You are viewing a plain text version of this content. The canonical link for it is here.
Posted to issues-all@impala.apache.org by "ASF subversion and git services (JIRA)" <ji...@apache.org> on 2018/04/28 05:29:00 UTC

[jira] [Commented] (IMPALA-6920) Multithreaded scans are not guaranteed to get a thread token immediately

    [ https://issues.apache.org/jira/browse/IMPALA-6920?page=com.atlassian.jira.plugin.system.issuetabpanels:comment-tabpanel&focusedCommentId=16457368#comment-16457368 ] 

ASF subversion and git services commented on IMPALA-6920:
---------------------------------------------------------

Commit 789c5aac23480acc6e18c057b767b65fdd791c97 in impala's branch refs/heads/master from [~tarmstrong@cloudera.com]
[ https://git-wip-us.apache.org/repos/asf?p=impala.git;h=789c5aa ]

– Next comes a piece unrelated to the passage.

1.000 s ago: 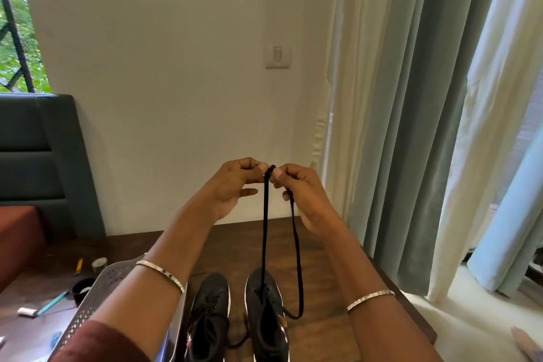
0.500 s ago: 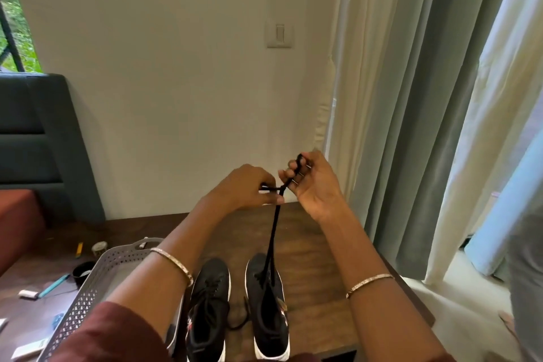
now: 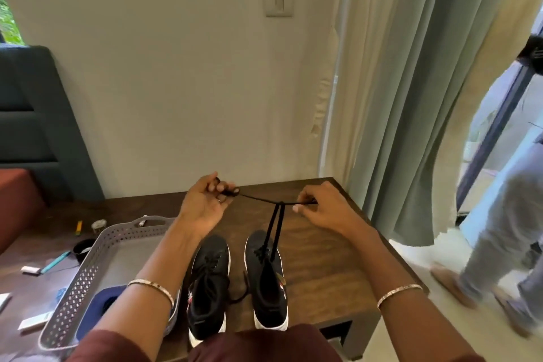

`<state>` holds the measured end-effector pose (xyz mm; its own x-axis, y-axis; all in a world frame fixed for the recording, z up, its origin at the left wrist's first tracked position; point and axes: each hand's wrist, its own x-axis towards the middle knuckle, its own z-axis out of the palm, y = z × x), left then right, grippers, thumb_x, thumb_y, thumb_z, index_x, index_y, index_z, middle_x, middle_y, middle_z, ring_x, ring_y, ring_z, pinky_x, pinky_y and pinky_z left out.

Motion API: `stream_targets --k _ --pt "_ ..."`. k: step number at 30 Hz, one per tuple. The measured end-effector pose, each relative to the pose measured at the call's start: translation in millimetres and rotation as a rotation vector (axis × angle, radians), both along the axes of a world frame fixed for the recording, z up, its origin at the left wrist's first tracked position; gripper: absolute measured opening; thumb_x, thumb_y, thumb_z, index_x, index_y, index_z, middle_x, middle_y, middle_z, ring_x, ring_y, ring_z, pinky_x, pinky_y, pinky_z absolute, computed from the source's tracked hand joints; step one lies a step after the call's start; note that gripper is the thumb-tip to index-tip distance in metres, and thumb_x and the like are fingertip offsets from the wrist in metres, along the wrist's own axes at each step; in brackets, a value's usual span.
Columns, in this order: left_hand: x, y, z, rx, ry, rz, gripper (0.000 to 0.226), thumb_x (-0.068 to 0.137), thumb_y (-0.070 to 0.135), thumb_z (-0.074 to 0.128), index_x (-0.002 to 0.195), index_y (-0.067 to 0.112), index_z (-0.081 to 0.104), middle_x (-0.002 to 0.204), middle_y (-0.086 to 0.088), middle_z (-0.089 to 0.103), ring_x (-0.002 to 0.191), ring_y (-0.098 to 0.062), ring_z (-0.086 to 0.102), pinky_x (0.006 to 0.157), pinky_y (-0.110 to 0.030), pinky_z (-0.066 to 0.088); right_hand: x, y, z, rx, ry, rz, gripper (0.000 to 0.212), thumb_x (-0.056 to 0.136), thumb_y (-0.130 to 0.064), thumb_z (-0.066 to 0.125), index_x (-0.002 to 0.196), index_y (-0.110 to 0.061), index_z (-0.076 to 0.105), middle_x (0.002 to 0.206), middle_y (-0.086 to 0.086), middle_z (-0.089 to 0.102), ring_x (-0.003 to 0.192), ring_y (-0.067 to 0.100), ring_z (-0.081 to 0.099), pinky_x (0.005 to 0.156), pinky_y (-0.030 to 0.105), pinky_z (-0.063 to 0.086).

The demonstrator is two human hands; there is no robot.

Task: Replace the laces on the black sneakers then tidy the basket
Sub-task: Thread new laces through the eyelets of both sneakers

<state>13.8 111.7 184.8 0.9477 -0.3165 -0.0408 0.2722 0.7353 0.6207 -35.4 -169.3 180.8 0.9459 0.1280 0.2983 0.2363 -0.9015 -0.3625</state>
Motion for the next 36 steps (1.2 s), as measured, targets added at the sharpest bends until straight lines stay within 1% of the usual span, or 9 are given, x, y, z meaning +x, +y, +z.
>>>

IMPALA-6920: fix inconsistencies with scanner thread tokens

The first scanner thread to start now takes a "required" token,
which always succeeds. Only additional threads try to get
"optional" tokens, which can fail. Previously threads always
requested optional tokens, which could fail and leave the scan
node without any running threads until its callback is invoked.

This allows us to remove the "reserved optional token" and
set_max_quota() interfaces from ThreadResourceManager. There should
be no behavioural changes in ThreadResourceMgr in cases when those
features are not used.

Also switch Kudu to using the same logic for implementing
NUM_SCANNER_THREADS (it was not switched over to the improved
HDFS scanner logic added in IMPALA-2831).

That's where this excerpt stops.